(Idea by @BBlack. I'm mostly documenting the discussions.)
Currently, 81% of the requests to the upload cluster are to thumbnails. The proposal is to move these requests to be served from text cluster instead. Basically changing the separation from "text" vs. "upload" to "main" vs. "aux" instead.
Why?
- Having one large cluster gives us elasticity. Meaning we will have better tolerance towards depooled hosts and spikes
- Thumbs are by nature smaller and are being hurt by originals and large files displacing them out of memory. Meaning, moving them to text and assuming the same capacity, the cache hit ratio should go up.
- This would increase our resilience against scrapers which by and large mostly hit originals leading to outage of all of upload cluster leading to degraded user experience.
- Thumbs are mostly human traffic while originals is most scrapers (47% of the requests to originals have browser score of 80 or above, that number is 60% for thumbs). This allows us to rate limit originals more strictly.
- It would also allows us to set network QoS for upload to be something lower to avoid overwhelming backhauls when originals are being scraped to death while still giving the first class experience to human traffic.
Technical implementation:
- We should set up a service in text calling it thumb.wikimedia.org and point it to the same backend in swift.
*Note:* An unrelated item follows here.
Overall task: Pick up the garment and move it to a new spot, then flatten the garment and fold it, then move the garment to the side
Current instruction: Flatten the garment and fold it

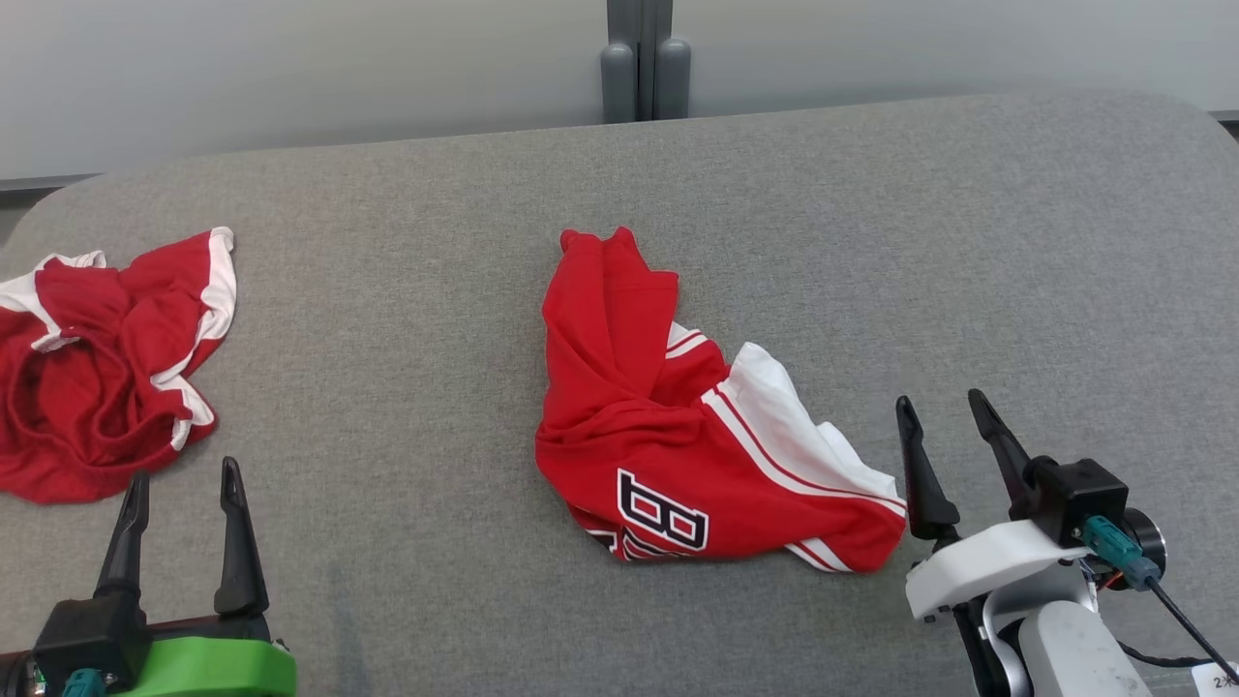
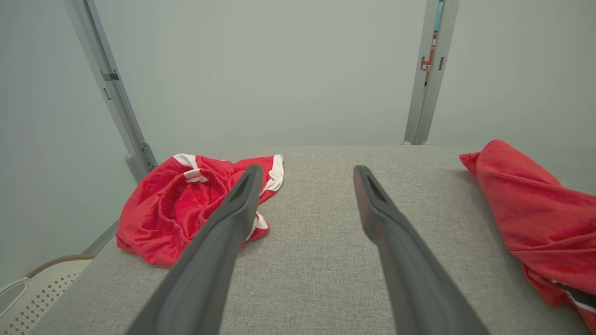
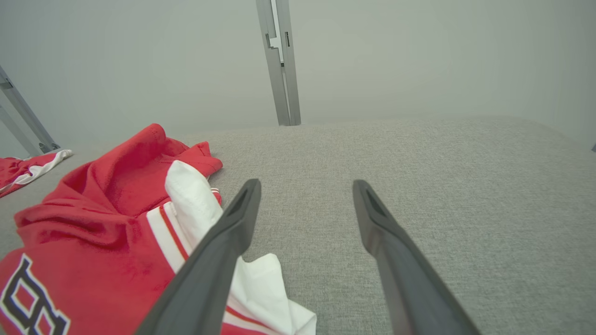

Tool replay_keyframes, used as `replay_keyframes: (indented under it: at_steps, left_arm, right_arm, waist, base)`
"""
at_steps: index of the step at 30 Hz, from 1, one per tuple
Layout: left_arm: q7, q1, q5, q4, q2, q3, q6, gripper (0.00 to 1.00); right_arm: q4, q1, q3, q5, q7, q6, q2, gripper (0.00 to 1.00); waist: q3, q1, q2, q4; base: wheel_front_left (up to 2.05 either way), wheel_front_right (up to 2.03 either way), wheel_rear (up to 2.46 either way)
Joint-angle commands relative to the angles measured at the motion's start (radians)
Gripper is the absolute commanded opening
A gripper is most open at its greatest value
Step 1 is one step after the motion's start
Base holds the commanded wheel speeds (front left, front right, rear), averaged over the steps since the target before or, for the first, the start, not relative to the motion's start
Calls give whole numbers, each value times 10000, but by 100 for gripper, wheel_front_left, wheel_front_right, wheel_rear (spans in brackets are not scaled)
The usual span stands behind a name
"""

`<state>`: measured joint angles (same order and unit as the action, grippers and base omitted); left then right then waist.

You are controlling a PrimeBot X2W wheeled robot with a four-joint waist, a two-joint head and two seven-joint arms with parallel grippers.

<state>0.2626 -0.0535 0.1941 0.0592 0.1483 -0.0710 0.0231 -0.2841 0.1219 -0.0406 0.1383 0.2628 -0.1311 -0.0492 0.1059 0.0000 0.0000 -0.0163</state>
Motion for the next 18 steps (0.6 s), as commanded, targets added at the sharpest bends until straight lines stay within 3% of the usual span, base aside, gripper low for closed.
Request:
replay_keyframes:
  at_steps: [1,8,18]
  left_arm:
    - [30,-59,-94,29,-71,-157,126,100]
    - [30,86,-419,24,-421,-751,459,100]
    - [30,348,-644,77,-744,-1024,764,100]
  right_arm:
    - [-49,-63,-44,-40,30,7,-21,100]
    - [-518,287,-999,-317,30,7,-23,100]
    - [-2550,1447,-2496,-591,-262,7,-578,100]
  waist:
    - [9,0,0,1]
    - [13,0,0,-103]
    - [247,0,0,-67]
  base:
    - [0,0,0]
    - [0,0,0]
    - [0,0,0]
- This basically means we will switch URLs to our thumbnails from https://upload.wikimedia.org/wikipedia/commons/thumb/1/1b/Semi-protection-shackle.svg/40px-Semi-protection-shackle.svg.png to https://thumb.wikimedia.org/wikipedia/commons/1/1b/Semi-protection-shackle.svg/40px-Semi-protection-shackle.svg.png
- I don't know how hard it would be to get rid of /thumb/ in the config, if it's used by swift, then we can keep it, otherwise shorter urls are better.
- This basically means we will switch URLs to our thumbnails from https://upload.wikimedia.org/wikipedia/commons/thumb/1/1b/Semi-protection-shackle.svg/40px-Semi-protection-shackle.svg.png to https://thumb.wikimedia.org/wikipedia/commons/1/1b/Semi-protection-shackle.svg/40px-Semi-protection-shackle.svg.png
- Make sure our rate limits and requestctl actions have been added to text too.
- Make the mediawiki change to point to the new URL scheme instead of the old ones in configured ratio of files (similar to how we gradually rolled out the bump in default thumbnail size)
- Test, make sure it works, slowly ramp up percentage, once in a while, move cp some hosts from upload to text cluster.
- Migrate tools and gadgets that hit the thumbnail url directly (this thankfully can be automated)
- Once done, simplify requestctl rules.
Notes:
- Moving to thumb.wikimedia.org also allows us to move the caching to somewhere else easily if/when the need arises (for example a fully dedicated edge cluster, etc.)
- That leaves upload with these: originals, transcodes, maps
- We could eventually move MPEG-DASH files to text too, they are similar in nature. I have no knowledge on maps infra so I can't say anything about moving those.